**TRY IT**: Output a character-exact copy of the data, images removed.

---------- MATERIAL PROVIDED ----------

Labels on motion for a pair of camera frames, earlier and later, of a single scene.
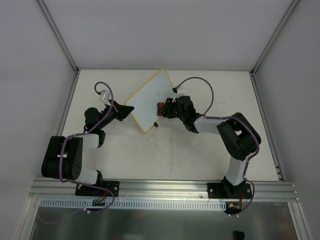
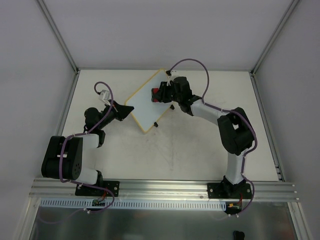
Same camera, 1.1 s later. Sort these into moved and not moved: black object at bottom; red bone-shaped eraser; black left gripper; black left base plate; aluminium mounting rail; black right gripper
Moved: red bone-shaped eraser; black right gripper
Not moved: black left base plate; black left gripper; aluminium mounting rail; black object at bottom
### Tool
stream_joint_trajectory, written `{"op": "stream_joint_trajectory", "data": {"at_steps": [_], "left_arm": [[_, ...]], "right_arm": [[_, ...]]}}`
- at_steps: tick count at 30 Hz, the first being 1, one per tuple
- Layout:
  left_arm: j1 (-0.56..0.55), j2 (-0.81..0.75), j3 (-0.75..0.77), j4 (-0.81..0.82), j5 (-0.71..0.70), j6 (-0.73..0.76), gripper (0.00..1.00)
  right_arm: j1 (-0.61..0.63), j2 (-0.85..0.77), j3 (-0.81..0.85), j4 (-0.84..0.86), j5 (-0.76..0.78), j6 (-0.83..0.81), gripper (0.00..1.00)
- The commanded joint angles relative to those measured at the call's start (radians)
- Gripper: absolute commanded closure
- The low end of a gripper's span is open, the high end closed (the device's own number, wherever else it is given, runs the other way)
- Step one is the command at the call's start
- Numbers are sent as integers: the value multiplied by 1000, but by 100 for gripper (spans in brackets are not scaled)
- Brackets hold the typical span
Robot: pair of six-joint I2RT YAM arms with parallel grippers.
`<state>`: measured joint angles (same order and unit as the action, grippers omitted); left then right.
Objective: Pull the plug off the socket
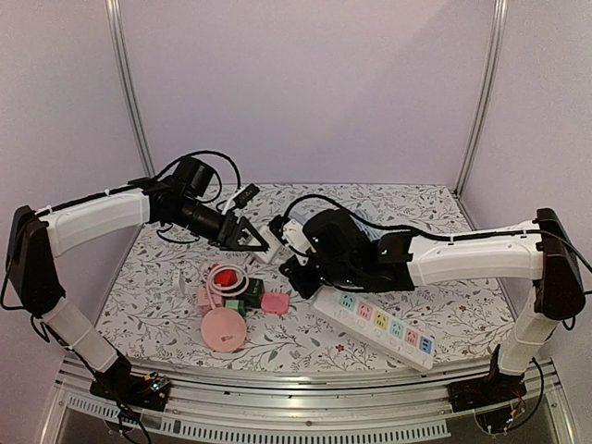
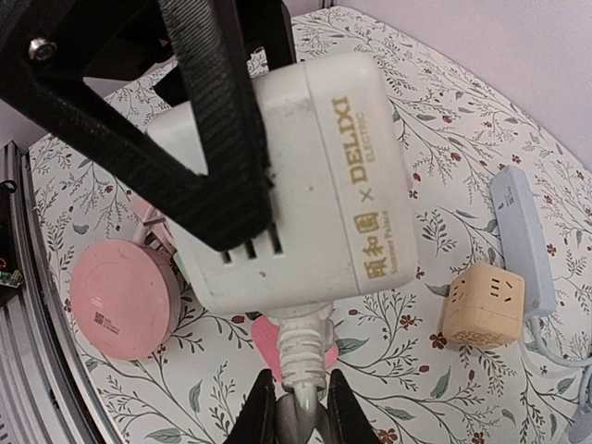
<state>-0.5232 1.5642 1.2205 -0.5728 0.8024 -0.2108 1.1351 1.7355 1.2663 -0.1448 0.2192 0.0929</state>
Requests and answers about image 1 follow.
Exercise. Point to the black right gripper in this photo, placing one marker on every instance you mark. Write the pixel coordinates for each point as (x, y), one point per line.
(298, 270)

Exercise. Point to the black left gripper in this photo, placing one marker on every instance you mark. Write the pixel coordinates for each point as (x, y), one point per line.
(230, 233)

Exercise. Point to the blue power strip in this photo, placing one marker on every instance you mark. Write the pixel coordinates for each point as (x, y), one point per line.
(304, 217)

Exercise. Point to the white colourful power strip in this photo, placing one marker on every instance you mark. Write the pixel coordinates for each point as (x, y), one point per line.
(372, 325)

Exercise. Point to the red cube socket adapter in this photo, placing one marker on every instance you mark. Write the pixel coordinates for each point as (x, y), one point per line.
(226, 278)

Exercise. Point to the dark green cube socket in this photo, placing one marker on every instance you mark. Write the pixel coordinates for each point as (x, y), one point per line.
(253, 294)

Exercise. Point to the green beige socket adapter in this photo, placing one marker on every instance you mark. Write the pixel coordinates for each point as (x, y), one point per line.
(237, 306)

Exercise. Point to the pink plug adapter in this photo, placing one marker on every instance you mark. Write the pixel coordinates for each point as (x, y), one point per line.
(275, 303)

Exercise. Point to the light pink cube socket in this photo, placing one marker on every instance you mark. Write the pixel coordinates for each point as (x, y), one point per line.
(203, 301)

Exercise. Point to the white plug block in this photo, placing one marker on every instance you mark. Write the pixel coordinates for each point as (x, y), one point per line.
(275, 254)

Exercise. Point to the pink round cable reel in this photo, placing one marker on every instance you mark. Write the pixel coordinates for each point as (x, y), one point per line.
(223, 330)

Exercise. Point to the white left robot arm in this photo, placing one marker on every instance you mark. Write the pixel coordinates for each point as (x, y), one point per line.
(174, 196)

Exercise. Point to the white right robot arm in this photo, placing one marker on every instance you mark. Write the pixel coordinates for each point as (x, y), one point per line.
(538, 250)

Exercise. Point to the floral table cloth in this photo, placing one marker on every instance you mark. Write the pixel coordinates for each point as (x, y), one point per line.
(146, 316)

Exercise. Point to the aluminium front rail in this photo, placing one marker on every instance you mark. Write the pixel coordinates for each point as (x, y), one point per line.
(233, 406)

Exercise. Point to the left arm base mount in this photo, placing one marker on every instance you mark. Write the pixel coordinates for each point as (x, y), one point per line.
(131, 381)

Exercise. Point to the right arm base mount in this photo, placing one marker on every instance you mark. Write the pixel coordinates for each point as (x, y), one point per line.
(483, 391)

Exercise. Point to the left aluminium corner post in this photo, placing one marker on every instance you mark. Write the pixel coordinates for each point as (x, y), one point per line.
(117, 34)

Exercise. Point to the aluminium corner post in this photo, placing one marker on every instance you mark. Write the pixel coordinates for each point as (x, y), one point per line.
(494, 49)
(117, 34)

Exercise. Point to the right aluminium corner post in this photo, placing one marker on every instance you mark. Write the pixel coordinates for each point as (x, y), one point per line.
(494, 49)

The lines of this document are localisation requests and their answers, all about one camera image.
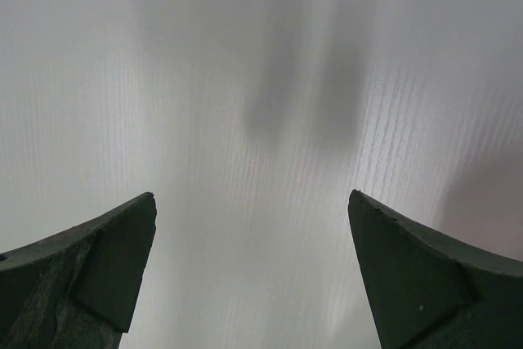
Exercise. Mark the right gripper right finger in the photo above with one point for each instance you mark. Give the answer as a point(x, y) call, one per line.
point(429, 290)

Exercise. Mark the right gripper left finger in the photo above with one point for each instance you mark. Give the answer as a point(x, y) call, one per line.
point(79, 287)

----------

**RESPONSE FOR THIS EXERCISE**:
Labels on motion for a pair of camera frames, earlier and later, of a single scene.
Same camera, 1.1 s later. Sort these into moved and not moved: black object at bottom; red bone-shaped eraser; black left gripper; black left base plate; aluminium mounting rail; black right gripper
Moved: red bone-shaped eraser; black right gripper
Not moved: black left base plate; black left gripper; aluminium mounting rail; black object at bottom
### Tool
stream_joint_trajectory, written `{"op": "stream_joint_trajectory", "data": {"at_steps": [_], "left_arm": [[_, ...]], "right_arm": [[_, ...]]}}`
- at_steps: tick count at 30 Hz, the first being 1, one per tuple
- Layout:
  left_arm: j1 (-0.56..0.55), j2 (-0.81..0.75), j3 (-0.75..0.77), j4 (-0.81..0.82), j5 (-0.71..0.70), j6 (-0.73..0.76), gripper (0.00..1.00)
  right_arm: j1 (-0.61..0.63), j2 (-0.85..0.77), j3 (-0.81..0.85), j4 (-0.84..0.86), j5 (-0.76..0.78), j6 (-0.83..0.81), gripper (0.00..1.00)
- The commanded joint angles relative to those measured at the call's start (radians)
- Gripper: absolute commanded closure
- The low end of a gripper's span is open, the high end closed (the device's own number, wherever else it is given, runs the other way)
- Step one is the command at the call's start
- Numbers are sent as integers: the value multiplied by 1000, but by 100 for gripper (spans in brackets are not scaled)
- Brackets hold the typical span
Robot: pair of six-joint I2RT YAM arms with parallel grippers.
`<state>`: measured joint angles (same order and unit as the action, grippers omitted); left then right.
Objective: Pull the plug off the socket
<state>-0.5232 1.5642 1.2205 -0.5728 0.8024 -0.2108 1.1351 1.7355 1.2663 -0.1448 0.2192 0.0929</state>
Requests and answers about image 1 follow.
Exercise. Point to the black right gripper in this photo, placing one marker on every instance you mark. Write the pixel coordinates for each point as (x, y), one point per line.
(298, 270)

Exercise. Point to the black left gripper in this photo, placing one marker on every instance you mark. Write the pixel coordinates for each point as (x, y), one point per line.
(230, 233)

Exercise. Point to the blue power strip in this photo, placing one marker on every instance you mark. Write the pixel coordinates for each point as (x, y), one point per line.
(304, 217)

Exercise. Point to the white colourful power strip in this photo, placing one marker on every instance you mark. Write the pixel coordinates for each point as (x, y), one point per line.
(372, 325)

Exercise. Point to the red cube socket adapter in this photo, placing one marker on every instance you mark. Write the pixel coordinates for each point as (x, y), one point per line.
(226, 278)

Exercise. Point to the dark green cube socket in this photo, placing one marker on every instance you mark. Write the pixel coordinates for each point as (x, y), one point per line.
(253, 294)

Exercise. Point to the green beige socket adapter in this photo, placing one marker on every instance you mark. Write the pixel coordinates for each point as (x, y), one point per line.
(237, 306)

Exercise. Point to the pink plug adapter in this photo, placing one marker on every instance you mark. Write the pixel coordinates for each point as (x, y), one point per line.
(275, 303)

Exercise. Point to the light pink cube socket in this photo, placing one marker on every instance you mark. Write the pixel coordinates for each point as (x, y), one point per line.
(203, 301)

Exercise. Point to the white plug block in this photo, placing one marker on every instance you mark. Write the pixel coordinates for each point as (x, y), one point per line.
(275, 254)

Exercise. Point to the pink round cable reel in this photo, placing one marker on every instance you mark. Write the pixel coordinates for each point as (x, y), one point per line.
(223, 330)

Exercise. Point to the white left robot arm in this photo, placing one marker on every instance you mark. Write the pixel coordinates for each point as (x, y), one point per line.
(174, 196)

Exercise. Point to the white right robot arm in this photo, placing one marker on every instance you mark. Write the pixel coordinates for each point as (x, y), one point per line.
(538, 250)

Exercise. Point to the floral table cloth in this photo, placing one marker on every instance you mark. Write the pixel coordinates for each point as (x, y), one point per line.
(146, 316)

Exercise. Point to the aluminium front rail in this photo, placing one marker on every instance you mark. Write the pixel coordinates for each point as (x, y), one point per line.
(233, 406)

Exercise. Point to the left arm base mount in this photo, placing one marker on every instance you mark. Write the pixel coordinates for each point as (x, y), one point per line.
(131, 381)

Exercise. Point to the right arm base mount in this photo, placing one marker on every instance you mark. Write the pixel coordinates for each point as (x, y), one point per line.
(483, 391)

Exercise. Point to the left aluminium corner post in this photo, placing one marker on every instance you mark. Write the pixel coordinates for each point as (x, y), one point per line.
(117, 34)

Exercise. Point to the aluminium corner post in this photo, placing one marker on every instance you mark. Write the pixel coordinates for each point as (x, y), one point per line.
(494, 49)
(117, 34)

Exercise. Point to the right aluminium corner post in this photo, placing one marker on every instance you mark. Write the pixel coordinates for each point as (x, y), one point per line.
(494, 49)

The lines of this document are localisation requests and their answers, all about one camera image.
Exercise. Mark the right gripper right finger in the photo above with one point for each instance you mark. Give the answer as a point(x, y) call, one per line.
point(429, 290)

Exercise. Mark the right gripper left finger in the photo above with one point for each instance you mark. Give the answer as a point(x, y) call, one per line.
point(79, 287)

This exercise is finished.